TASK: Search the material for the string "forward", then show every line where it turns up.
※ ※ ※
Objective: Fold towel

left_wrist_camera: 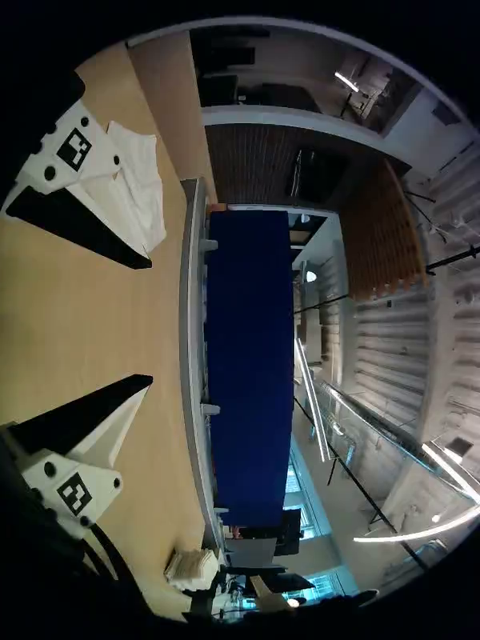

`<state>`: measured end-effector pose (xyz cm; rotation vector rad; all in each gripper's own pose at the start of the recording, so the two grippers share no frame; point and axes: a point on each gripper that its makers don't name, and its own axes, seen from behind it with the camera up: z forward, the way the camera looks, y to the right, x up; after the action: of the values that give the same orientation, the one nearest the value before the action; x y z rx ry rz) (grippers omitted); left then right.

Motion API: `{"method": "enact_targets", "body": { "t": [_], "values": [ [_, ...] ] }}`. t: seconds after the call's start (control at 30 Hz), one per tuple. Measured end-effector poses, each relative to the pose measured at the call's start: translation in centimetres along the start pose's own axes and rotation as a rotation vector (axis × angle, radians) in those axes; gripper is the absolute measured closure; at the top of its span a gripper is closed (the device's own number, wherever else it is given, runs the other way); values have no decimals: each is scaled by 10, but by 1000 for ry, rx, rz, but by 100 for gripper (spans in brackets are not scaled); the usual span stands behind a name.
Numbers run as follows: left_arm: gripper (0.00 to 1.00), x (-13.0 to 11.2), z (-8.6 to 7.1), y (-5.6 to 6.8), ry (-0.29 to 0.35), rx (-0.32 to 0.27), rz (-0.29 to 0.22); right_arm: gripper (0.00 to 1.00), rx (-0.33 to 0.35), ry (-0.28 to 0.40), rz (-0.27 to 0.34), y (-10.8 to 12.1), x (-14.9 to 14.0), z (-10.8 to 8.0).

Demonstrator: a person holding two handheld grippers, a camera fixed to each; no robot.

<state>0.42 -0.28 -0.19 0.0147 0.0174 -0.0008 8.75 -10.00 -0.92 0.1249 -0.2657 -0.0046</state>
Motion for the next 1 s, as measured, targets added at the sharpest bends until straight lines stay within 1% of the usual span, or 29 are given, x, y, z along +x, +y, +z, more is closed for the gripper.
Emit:
{"method": "enact_targets", "body": {
  "t": [0.27,0.47,0.67,0.77,0.87,1.0],
  "values": [
    [2,-5,1,0,-15,-2,-1,8,-8,4,8,7,-1,-3],
    [2,-5,1,0,-18,0,0,8,-15,15,8,18,1,-6],
    [2,-5,0,0,-18,-1,0,8,-17,57,26,25,9,-8],
    [2,-4,0,0,-18,-1,1,7,-23,83,22,31,9,-7],
    [2,-4,1,0,-18,0,1,6,-50,114,17,44,7,-4],
    [2,-4,1,0,-18,-1,1,5,-81,151,35,56,-1,-3]
  ]
}}
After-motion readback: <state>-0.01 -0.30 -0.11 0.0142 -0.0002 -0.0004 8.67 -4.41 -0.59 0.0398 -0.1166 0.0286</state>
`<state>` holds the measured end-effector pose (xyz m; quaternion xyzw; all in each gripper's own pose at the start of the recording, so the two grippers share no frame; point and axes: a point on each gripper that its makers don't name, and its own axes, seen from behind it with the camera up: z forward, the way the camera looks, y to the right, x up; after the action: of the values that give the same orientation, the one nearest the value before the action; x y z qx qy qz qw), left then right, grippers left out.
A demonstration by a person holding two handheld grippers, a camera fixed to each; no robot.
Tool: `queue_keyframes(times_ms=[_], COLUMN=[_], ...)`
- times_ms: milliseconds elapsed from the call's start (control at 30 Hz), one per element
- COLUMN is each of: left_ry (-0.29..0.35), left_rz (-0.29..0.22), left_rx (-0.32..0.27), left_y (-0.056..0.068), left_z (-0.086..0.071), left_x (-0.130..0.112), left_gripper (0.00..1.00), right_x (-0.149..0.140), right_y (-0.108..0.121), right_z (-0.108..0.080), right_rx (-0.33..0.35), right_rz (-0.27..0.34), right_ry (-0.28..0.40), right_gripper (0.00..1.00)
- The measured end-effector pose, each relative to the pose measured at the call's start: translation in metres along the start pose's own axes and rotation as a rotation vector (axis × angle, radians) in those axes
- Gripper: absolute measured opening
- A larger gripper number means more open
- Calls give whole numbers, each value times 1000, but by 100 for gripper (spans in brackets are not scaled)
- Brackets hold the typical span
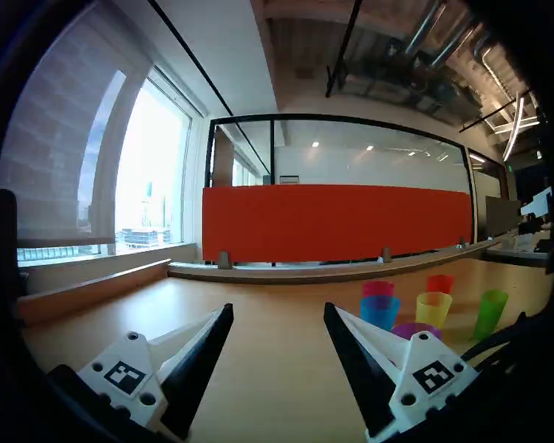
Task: Pour water
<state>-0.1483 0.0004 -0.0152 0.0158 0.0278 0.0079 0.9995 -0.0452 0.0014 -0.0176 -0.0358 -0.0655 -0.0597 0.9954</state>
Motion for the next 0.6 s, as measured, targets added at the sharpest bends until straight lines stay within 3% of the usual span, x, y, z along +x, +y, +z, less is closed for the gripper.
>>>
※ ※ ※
PROBLEM SOLUTION:
`<state>`: measured end-effector pose (xyz cm; rotation vector rad; all in each gripper's own pose at the start of the recording, so the two grippers share no frame; point and axes: a point on each gripper that its makers don't name, and its own axes, seen from behind it with the camera up: z forward, the way the camera looks, y to the right, x up; after the action: of the values that give the same orientation, the one nearest the value before the action; x y z rx ry rz) (grippers omitted); left then right.
`<state>` holds the measured end-effector pose (xyz m; quaternion xyzw; all in each gripper's own pose at the start of the recording, so the two grippers share no frame; point and axes: a point on each gripper that its makers don't name, and its own axes, seen from behind it with the camera up: z forward, the way the camera looks, y to the right, x up; after the action: of the values that give the same orientation, the one nearest the value before the action; x y z qx qy qz qw), left then right, grippers left out.

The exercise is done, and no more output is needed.